De nombreuses espèces à statut précaire ont été répertoriées sur le site visé

Des groupes environnementaux demandent au ministre de l’Environnement, Benoit Charette, d’annuler un projet de lotissement résidentiel controversé à Hudson, en Montérégie. S’il allait de l’avant, le projet Pine Beach pourrait « causer un préjudice irréparable ou une atteinte sérieuse » à l’environnement, plaident-ils.

Le Centre québécois du droit de l’environnement (CQDE), Nature Hudson et le Fonds d’héritage pour l’environnement affirment avoir transmis de nouvelles informations au ministre Charette et l’invitent à exercer ses pouvoirs lui permettant de réviser ou d’annuler une autorisation ministérielle déjà accordée.

Un certificat d’autorisation a été délivré en mars 2014 à l’entreprise Nicanco Holdings inc. pour le remblayage de milieux humides dans le secteur Sandy Beach, en bordure de la rivière des Outaouais. Le rapport d’analyse du ministère de l’Environnement, de la Lutte contre les changements climatiques, de la Faune et des Parcs (MELCCFP) précisait alors la superficie des milieux humides qui allait être remblayée et mentionnait la présence d’une seule espèce à statut précaire sur le site.

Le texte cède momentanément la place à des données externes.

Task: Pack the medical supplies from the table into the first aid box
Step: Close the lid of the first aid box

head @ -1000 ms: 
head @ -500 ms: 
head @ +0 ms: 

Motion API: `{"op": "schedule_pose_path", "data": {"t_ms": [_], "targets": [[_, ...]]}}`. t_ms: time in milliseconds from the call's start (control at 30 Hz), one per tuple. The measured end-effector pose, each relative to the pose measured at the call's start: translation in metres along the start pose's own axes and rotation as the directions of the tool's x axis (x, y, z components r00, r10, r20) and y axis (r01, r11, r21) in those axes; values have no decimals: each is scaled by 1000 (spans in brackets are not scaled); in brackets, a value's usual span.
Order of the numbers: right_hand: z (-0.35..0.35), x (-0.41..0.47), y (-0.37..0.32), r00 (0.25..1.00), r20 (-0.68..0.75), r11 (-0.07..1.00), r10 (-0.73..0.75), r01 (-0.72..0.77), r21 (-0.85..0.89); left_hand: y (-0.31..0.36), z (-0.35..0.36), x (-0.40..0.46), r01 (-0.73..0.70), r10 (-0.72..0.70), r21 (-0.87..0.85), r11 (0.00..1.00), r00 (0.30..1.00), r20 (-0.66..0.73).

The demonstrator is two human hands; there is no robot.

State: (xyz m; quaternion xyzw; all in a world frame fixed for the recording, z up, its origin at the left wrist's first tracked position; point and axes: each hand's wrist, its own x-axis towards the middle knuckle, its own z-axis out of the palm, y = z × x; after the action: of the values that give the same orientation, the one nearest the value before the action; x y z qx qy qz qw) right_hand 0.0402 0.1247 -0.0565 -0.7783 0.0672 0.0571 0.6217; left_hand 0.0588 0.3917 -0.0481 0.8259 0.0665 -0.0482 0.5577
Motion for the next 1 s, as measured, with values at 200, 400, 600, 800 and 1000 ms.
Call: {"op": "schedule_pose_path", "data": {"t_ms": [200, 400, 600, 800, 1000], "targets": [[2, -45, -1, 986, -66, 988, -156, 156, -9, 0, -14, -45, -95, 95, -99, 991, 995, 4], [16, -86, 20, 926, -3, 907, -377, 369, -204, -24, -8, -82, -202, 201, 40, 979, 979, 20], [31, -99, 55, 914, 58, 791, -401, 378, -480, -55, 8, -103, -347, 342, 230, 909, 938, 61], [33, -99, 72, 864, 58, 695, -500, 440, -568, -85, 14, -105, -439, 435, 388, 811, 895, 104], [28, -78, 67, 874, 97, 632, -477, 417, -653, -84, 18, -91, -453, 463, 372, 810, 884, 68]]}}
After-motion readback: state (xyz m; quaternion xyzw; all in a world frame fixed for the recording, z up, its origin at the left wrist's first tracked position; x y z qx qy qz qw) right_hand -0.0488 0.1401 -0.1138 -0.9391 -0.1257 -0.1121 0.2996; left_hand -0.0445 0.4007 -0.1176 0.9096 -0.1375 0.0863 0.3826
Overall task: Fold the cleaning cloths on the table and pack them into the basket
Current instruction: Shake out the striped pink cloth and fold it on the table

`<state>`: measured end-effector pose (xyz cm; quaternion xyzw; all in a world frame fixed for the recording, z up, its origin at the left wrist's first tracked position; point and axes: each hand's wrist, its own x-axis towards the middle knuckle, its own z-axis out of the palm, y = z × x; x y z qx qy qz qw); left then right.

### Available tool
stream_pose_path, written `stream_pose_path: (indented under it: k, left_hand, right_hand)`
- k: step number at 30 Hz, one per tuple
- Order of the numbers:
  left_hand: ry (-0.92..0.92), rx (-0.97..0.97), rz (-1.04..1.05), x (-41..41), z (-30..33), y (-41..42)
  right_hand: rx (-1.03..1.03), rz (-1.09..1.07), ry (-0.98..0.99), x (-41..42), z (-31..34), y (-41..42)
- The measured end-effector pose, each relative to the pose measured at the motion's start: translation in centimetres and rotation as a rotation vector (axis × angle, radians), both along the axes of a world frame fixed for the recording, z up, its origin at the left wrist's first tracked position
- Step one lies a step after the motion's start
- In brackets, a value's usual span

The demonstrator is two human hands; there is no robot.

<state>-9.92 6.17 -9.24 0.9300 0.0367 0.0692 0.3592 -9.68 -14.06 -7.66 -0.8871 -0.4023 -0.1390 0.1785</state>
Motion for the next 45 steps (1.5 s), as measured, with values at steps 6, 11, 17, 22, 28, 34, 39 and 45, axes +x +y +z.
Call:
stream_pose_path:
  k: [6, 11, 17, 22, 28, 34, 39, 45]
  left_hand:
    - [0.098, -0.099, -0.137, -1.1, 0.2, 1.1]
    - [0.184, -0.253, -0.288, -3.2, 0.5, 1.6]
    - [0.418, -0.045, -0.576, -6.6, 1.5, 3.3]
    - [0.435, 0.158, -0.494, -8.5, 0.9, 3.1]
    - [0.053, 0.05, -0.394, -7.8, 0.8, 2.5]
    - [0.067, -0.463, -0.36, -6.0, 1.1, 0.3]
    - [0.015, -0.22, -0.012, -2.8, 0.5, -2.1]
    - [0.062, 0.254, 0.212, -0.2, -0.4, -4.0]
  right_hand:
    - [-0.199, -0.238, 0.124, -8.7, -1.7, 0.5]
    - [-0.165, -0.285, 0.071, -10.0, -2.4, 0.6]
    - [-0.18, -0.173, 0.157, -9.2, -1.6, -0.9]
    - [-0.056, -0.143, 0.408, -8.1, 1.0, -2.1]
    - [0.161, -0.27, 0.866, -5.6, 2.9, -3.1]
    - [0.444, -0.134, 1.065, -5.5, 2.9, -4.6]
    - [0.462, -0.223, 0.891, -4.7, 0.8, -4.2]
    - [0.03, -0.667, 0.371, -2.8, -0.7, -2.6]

Or, dans une lettre transmise au ministre Charette le 20 février dernier, les trois organismes indiquent que la superficie des milieux humides dans cette zone est plus importante que celle établie au moment de la délivrance du certificat d’autorisation en 2014.

Zone humide et espèces précaires

Dans sa missive d’une dizaine de pages, l’avocat Marc Bishai, du CQDE, cite notamment un rapport d’inspection produit par le MELCCFP en avril 2021. Ce rapport indique que selon l’analyste maintenant au dossier, Youri Tendland, « les milieux humides seraient maintenant plus importants qu’en 2014 ».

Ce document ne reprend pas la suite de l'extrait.